You wouldn't want to use the DFS for searching. You would want to use
the DFS/MapReduce for creating the index and slicing it up into certain
segment sizes of say 1-2 million pages. Then those individual index
segments would need to be moved to a local file systems that have search
servers running each searching that specific part of the index. You
would then have the search client (usually a website) sit in front of
the search servers and use the searchservers.txt file to specify the
search servers it connects to. The search client would aggregate the
results of the multiple index search servers and return the results to
the client.
We are currently using 1 million pages per index segment although others
on the list have stated that they have gotten up to 2 million pages
without problems.
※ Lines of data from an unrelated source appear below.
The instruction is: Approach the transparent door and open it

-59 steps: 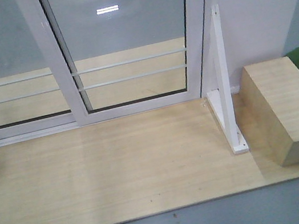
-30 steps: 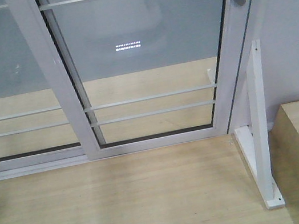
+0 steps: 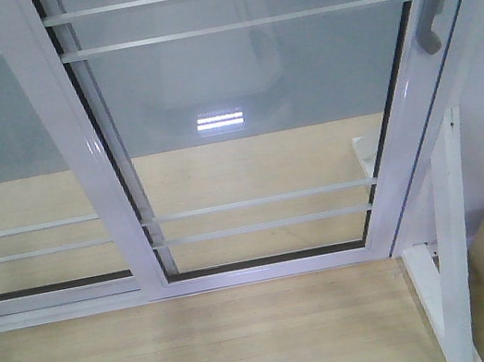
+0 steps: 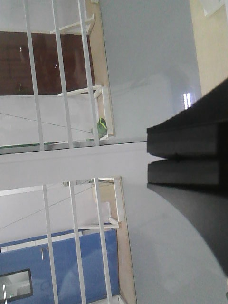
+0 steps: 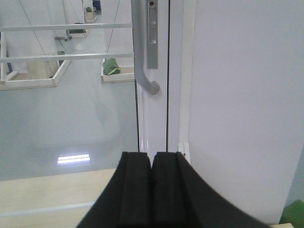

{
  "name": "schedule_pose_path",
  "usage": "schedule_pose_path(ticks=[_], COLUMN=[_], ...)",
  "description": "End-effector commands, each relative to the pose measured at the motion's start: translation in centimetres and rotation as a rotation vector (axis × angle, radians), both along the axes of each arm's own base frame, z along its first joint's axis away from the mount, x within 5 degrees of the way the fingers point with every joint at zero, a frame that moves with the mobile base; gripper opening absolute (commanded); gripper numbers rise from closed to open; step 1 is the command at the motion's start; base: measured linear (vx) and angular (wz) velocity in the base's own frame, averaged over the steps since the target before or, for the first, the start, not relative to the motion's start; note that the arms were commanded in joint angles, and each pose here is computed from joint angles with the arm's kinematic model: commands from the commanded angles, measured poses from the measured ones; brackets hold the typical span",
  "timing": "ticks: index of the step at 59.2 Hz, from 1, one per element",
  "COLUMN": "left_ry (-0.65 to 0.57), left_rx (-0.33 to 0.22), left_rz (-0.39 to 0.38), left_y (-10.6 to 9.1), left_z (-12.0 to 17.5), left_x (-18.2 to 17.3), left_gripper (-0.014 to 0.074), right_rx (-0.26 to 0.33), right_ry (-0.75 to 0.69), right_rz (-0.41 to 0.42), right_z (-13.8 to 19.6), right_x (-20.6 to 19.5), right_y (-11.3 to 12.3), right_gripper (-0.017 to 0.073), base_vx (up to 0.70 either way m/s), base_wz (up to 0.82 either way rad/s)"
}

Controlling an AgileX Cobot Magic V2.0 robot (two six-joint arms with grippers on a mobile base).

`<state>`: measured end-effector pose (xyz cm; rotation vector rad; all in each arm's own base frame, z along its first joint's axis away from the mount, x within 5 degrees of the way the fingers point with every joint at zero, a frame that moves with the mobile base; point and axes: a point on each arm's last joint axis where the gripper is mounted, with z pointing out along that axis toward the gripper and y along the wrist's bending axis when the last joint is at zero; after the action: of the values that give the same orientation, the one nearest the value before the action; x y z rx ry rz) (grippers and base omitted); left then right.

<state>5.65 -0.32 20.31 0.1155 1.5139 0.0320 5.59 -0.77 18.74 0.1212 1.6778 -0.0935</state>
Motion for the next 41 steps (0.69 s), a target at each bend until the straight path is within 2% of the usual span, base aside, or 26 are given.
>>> schedule_pose_path(ticks=[1, 41], left_ry=[-0.065, -0.065], left_rx=[-0.017, -0.017], left_rz=[-0.006, -0.006], left_y=[-0.03, -0.03], left_z=[-0.24, -0.24], left_x=[-0.01, -0.01], left_gripper=[-0.0006, -0.0006], right_rx=[-0.016, -0.016], right_ry=[-0.08, -0.08], right_rz=[-0.004, -0.005], right_z=[0.35, 0.35], right_x=[0.0, 0.0], right_y=[-0.02, -0.03], right_gripper=[-0.0008, -0.0008], base_vx=[0.23, 0.1], base_wz=[0.01, 0.01])
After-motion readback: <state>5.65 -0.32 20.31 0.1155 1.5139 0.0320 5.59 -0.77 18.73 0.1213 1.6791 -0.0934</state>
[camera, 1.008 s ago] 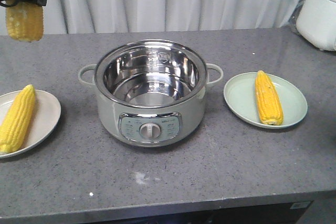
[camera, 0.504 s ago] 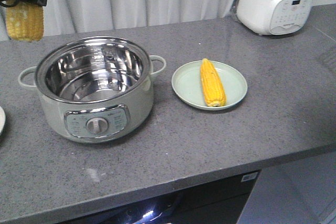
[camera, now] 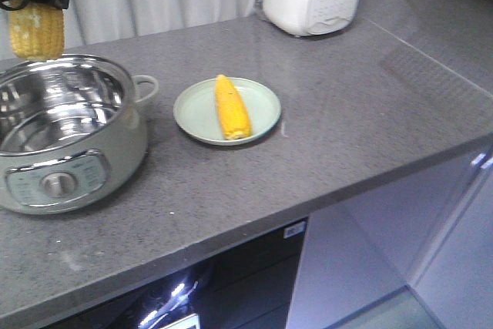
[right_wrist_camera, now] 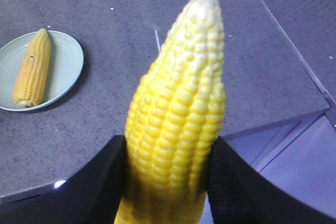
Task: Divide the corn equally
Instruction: 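Drive the base to the other counter holding both cobs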
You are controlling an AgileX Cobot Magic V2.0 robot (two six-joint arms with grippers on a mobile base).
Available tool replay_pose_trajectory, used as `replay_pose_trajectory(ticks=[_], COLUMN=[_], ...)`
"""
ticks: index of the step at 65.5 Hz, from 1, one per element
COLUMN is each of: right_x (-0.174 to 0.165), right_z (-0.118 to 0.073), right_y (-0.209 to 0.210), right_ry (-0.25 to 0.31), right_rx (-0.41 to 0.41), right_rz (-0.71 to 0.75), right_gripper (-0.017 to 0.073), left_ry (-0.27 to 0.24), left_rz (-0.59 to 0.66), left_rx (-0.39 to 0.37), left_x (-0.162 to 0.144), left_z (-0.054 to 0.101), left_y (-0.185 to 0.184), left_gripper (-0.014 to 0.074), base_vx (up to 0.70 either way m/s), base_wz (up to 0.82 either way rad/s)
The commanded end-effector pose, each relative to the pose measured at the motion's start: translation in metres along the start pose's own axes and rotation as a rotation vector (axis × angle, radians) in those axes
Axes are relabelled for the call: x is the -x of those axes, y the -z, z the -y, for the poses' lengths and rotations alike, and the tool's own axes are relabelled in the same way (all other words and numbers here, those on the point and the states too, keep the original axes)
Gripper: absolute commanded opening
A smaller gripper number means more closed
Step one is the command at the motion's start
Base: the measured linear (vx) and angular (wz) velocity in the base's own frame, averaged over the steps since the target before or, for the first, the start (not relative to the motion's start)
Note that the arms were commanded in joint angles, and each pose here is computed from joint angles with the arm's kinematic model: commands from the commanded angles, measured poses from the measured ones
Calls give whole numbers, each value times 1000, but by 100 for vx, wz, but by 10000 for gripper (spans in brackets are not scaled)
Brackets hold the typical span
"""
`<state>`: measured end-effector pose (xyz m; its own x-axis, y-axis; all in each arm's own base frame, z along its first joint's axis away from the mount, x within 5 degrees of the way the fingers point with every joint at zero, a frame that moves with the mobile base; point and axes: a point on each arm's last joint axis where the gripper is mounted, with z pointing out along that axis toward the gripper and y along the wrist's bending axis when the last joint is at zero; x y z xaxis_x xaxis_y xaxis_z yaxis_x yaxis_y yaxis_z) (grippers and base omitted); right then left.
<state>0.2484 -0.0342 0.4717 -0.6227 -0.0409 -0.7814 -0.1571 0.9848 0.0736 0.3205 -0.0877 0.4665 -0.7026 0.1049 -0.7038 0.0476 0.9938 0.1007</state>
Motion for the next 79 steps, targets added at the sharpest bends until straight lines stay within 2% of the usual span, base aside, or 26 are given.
replay_pose_trajectory(ticks=[1, 79], right_x=[10, 10], right_z=[-4, -4], right_y=[16, 16], right_ry=[14, 14], right_rx=[-17, -17], right_rz=[110, 109], right_gripper=[172, 172], left_ry=[21, 21], left_rz=[97, 97], left_rx=[2, 2], left_x=[6, 6], left_z=[-8, -8], left_y=[25, 25], left_gripper=[111, 111], base_vx=[-7, -4], base_wz=[-38, -44])
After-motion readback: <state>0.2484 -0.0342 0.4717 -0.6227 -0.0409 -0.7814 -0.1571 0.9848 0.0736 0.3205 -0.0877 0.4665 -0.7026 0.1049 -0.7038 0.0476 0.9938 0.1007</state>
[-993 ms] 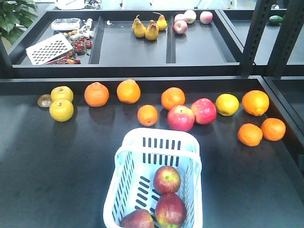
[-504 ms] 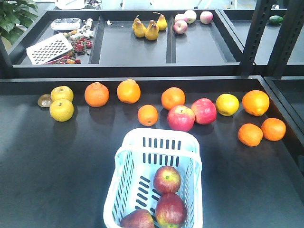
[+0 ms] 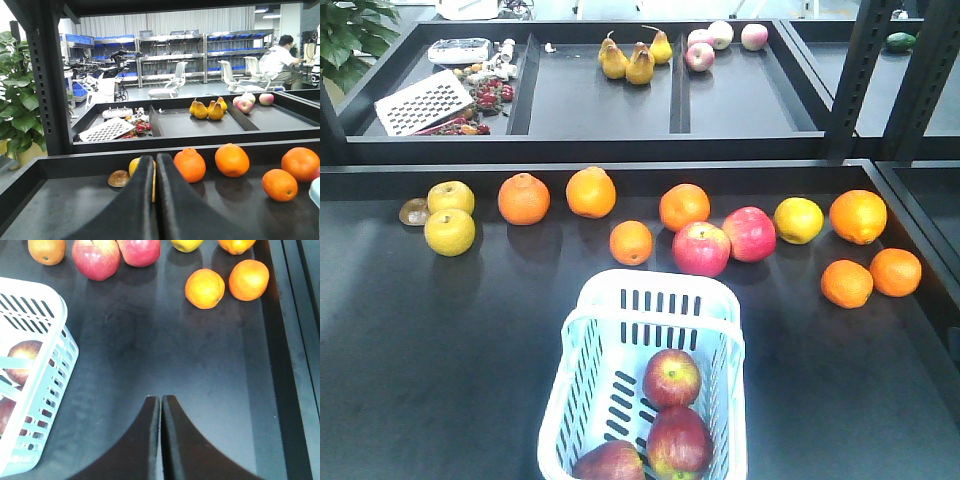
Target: Pick three apples into basket with both arms
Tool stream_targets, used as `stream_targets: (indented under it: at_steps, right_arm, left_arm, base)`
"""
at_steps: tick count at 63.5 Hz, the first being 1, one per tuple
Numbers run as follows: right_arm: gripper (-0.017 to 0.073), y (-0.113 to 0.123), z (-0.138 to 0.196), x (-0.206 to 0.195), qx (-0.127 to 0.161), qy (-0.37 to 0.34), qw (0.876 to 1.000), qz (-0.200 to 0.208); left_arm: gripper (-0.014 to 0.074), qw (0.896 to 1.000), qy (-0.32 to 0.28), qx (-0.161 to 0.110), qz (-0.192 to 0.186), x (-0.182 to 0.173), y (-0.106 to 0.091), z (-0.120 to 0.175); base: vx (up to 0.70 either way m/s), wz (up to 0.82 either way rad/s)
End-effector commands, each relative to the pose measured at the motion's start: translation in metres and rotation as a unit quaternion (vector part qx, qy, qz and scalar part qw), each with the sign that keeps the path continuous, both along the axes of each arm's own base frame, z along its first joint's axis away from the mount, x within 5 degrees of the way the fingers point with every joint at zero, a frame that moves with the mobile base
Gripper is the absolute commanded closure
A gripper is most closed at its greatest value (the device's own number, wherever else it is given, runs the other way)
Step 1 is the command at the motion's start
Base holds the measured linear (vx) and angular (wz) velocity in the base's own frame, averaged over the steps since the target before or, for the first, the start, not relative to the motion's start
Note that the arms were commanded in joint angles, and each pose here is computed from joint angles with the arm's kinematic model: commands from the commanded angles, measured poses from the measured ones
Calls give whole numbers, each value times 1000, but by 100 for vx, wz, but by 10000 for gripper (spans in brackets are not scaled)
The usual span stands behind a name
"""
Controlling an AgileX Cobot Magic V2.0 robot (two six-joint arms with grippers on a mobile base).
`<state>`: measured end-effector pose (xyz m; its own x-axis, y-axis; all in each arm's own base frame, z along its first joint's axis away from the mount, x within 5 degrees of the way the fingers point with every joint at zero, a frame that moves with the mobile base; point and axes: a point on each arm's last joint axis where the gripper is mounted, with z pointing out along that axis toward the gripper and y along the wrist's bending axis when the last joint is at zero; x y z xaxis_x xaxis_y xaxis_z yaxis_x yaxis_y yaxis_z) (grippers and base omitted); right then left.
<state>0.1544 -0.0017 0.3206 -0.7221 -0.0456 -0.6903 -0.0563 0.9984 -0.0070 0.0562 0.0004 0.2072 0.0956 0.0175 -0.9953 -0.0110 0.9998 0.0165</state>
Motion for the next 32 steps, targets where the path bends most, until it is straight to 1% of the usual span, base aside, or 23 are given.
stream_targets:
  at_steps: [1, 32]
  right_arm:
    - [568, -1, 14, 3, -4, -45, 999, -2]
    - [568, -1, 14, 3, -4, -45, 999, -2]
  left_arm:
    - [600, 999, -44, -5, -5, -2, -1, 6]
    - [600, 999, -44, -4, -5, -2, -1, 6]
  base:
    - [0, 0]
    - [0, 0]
After that the query tends to slow down because of
the length of time it takes to read individual index segments. We have
been running individual servers for each search segments but are
currently playing around with having a single search server with many
small disks (say 10 x 20G) with each disk having an index segment. I
don't know if that will work though.
Dennis
Murat Ali Bayir wrote:
Hi everybody,
Does a system with one DFS (crawl, parse, index, and search etc. all
on 1 DFS)
have performance problems at search part? What if 2 DFS were used? One
for
search part (getting summary etc.) and the other one is for the other
nutch operations
(fetch, parse, index etc.). Or is there any alternative architectures
for systems performing
all the nutch functions concurrently on one DFS?